Exercise goal = All that should be output is the block of lines below from the line with "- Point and" to the line with "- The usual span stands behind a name", both included, exactly as written.

■ ■ ■ ■

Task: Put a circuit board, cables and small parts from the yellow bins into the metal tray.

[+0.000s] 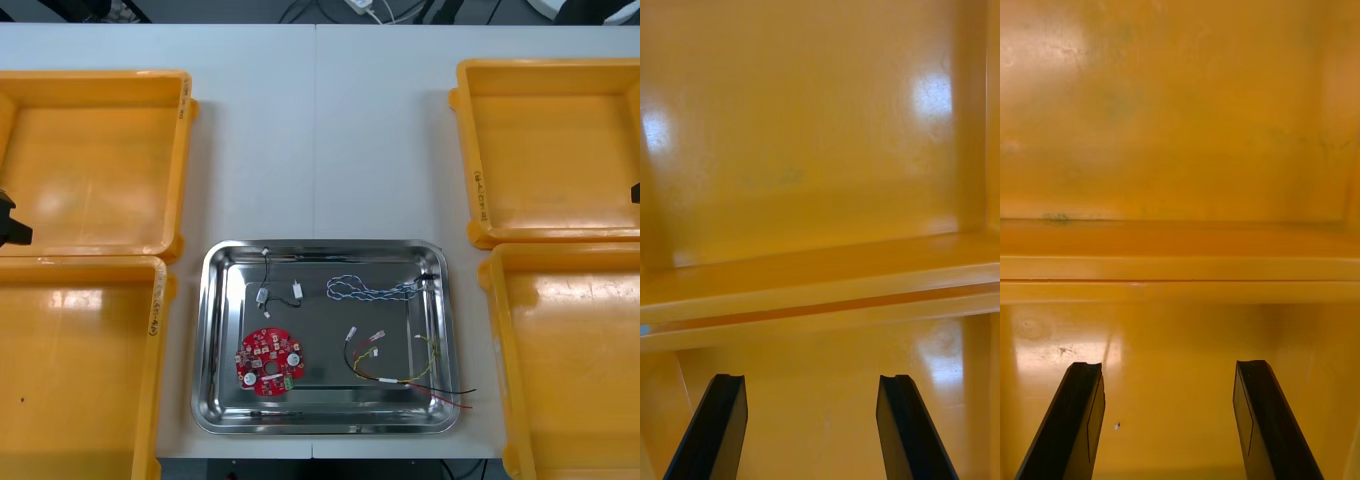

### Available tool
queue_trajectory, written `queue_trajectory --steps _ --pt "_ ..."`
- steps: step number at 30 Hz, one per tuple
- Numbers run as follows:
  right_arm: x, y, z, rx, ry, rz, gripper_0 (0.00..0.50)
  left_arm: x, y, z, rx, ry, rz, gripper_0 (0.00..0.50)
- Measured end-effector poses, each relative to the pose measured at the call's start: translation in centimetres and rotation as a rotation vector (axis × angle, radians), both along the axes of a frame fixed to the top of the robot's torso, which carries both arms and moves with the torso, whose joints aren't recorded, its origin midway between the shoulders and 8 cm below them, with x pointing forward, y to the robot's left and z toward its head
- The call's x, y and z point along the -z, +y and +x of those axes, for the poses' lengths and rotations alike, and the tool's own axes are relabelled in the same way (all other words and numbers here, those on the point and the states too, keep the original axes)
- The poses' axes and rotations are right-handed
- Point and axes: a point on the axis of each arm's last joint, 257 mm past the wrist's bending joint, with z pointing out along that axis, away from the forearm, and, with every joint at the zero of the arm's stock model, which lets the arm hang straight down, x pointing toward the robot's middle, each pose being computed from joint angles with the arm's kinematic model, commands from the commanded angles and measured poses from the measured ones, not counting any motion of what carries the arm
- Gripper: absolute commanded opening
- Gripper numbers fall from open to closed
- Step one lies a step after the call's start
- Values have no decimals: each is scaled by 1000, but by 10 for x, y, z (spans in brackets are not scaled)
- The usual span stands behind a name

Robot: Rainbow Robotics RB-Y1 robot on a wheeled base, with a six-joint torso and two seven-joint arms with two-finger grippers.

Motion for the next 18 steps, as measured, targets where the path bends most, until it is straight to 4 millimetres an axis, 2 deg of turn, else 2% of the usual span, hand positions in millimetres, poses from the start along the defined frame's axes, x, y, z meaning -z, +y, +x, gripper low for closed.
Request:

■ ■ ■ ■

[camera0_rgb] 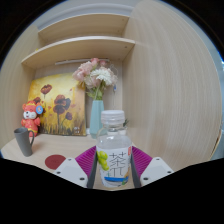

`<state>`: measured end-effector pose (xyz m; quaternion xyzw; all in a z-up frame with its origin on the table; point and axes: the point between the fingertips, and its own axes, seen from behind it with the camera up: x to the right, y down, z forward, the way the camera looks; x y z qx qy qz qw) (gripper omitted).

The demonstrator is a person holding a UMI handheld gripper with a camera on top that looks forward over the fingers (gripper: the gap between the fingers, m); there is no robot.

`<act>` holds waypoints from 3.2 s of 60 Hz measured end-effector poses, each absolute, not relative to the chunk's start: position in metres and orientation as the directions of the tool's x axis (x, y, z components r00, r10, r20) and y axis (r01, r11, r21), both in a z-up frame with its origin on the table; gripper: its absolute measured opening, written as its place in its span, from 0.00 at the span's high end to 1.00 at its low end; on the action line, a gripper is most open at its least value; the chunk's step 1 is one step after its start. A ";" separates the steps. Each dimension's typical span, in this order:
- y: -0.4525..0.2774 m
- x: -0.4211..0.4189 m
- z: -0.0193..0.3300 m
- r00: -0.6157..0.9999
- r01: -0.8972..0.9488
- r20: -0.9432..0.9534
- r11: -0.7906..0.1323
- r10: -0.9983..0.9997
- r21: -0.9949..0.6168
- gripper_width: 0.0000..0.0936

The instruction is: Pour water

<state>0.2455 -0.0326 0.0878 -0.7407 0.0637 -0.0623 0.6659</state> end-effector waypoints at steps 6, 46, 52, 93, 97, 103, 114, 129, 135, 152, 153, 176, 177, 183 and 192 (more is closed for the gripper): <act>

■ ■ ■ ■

Solution to this problem =
- Point and axes: a point on the axis of each arm's last joint, 257 mm past the wrist's bending joint, with z pointing out along that axis, away from the forearm, and, with every joint at the zero of the arm's stock model, which lets the arm hang straight down, x pointing toward the robot's middle, each pose being computed from joint angles with the arm's kinematic model, commands from the commanded angles and measured poses from the measured ones, not counting any motion of what carries the arm
- Gripper: absolute commanded opening
- Gripper numbers fall from open to closed
- Step one lies a step after the call's start
- Values have no decimals: each is scaled by 1000, but by 10 for x, y, z (spans in brackets are not scaled)
- The usual span stands behind a name

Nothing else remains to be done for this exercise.